▶ [ACTIVITY]
Return the lines of the data below in which the string "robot" occurs.

——————

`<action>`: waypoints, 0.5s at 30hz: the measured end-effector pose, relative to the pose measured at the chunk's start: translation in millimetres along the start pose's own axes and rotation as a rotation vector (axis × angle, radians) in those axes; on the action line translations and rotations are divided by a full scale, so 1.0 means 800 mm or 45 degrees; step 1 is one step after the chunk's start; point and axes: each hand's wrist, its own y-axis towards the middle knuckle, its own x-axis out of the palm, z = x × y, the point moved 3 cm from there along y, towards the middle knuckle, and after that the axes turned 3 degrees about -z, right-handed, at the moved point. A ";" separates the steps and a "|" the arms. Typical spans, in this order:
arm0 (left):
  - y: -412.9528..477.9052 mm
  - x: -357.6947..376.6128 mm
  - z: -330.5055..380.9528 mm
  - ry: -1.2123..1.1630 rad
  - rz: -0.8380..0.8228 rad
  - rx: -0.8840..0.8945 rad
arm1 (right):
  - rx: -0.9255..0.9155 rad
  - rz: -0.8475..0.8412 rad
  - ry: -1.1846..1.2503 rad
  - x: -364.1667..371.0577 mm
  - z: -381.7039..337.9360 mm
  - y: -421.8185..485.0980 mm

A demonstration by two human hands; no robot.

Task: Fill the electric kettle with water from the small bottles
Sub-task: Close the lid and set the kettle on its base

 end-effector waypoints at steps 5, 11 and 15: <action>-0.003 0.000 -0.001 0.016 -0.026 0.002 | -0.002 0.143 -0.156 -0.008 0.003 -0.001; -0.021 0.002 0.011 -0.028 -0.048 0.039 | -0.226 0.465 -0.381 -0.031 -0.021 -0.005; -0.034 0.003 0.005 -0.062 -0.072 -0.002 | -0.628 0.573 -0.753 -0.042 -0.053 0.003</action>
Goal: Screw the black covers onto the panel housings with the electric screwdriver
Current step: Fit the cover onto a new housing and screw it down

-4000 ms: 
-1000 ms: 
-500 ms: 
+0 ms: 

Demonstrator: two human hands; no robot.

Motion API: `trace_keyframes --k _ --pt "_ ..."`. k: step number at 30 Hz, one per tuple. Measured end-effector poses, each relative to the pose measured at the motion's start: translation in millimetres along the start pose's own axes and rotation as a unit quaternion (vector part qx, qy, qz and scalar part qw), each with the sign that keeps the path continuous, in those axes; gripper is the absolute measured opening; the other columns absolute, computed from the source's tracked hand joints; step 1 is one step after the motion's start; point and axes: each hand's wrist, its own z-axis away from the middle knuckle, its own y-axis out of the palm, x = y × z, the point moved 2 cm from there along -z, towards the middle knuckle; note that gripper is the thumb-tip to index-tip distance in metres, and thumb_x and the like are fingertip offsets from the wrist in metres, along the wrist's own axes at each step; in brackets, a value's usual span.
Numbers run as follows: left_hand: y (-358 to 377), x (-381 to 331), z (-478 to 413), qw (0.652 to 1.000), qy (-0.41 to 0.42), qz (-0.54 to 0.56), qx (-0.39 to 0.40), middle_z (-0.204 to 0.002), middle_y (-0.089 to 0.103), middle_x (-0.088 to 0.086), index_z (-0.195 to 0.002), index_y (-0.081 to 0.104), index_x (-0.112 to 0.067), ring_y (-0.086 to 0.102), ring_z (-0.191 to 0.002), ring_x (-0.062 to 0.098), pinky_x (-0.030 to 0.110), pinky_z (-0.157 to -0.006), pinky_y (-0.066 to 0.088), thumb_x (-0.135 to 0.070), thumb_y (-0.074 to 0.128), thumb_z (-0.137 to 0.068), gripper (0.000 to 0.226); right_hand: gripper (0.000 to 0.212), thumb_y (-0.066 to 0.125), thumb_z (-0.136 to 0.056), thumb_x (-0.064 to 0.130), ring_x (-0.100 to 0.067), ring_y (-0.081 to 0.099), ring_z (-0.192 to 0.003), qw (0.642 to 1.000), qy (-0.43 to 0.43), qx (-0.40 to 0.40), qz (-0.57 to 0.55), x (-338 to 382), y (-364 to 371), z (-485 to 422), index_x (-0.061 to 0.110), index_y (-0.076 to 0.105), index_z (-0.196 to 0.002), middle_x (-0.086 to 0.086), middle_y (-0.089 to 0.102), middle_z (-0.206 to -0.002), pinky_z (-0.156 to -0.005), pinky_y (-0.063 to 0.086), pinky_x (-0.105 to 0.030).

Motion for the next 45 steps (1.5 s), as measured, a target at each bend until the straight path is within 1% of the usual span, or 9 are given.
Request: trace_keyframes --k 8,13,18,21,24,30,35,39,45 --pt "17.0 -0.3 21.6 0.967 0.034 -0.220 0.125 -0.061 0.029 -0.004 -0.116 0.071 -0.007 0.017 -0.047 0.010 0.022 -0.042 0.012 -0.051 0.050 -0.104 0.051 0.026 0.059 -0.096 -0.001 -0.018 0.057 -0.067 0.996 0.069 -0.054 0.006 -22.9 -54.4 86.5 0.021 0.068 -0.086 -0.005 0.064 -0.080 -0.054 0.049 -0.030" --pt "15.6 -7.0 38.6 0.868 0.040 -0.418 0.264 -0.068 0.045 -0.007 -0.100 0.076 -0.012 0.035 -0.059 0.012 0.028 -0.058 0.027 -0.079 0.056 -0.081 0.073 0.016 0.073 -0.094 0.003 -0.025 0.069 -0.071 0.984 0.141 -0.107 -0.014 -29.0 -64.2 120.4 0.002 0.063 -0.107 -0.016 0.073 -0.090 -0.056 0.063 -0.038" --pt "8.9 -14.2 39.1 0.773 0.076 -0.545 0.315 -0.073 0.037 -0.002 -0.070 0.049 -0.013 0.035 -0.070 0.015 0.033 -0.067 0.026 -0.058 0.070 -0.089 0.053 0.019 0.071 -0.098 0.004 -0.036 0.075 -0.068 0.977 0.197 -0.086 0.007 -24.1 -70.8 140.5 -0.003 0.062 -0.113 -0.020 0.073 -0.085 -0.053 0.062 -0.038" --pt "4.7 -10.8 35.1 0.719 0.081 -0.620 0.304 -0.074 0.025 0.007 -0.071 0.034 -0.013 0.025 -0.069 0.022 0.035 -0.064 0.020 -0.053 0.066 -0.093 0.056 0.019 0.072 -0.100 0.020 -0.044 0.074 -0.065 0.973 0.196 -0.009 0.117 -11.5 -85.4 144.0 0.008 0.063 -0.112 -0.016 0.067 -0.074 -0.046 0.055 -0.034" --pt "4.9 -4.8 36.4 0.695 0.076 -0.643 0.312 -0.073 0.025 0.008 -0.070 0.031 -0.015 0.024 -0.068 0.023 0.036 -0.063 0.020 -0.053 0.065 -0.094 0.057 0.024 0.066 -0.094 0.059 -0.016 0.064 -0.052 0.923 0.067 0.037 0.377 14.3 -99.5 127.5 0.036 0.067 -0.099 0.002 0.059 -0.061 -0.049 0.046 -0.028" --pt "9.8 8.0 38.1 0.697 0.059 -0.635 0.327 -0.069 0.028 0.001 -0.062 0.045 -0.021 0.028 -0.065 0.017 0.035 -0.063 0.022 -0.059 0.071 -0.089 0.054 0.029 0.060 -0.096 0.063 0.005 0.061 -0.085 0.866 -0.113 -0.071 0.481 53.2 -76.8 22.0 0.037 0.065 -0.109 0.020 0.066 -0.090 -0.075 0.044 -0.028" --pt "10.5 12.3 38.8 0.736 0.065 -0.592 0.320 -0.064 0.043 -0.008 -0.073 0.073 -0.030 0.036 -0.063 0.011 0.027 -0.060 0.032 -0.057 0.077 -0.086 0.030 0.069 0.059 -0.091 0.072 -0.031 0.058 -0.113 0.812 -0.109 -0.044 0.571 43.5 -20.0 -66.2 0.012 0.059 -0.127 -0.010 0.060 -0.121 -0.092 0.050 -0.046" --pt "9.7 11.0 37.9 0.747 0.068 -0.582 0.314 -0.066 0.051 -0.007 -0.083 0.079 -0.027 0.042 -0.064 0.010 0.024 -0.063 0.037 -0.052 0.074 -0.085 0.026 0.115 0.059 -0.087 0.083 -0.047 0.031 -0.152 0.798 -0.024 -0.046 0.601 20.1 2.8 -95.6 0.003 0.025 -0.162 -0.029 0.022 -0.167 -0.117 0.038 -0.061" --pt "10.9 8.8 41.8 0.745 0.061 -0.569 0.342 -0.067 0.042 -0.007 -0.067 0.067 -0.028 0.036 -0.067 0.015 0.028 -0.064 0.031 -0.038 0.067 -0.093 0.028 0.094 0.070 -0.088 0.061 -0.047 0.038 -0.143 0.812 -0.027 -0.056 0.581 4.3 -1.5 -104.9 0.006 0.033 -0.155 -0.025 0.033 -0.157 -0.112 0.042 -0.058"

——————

▶ [SOLUTION BELOW]
A demonstration by two human hands; no robot.
Demonstrator: two human hands; no robot.

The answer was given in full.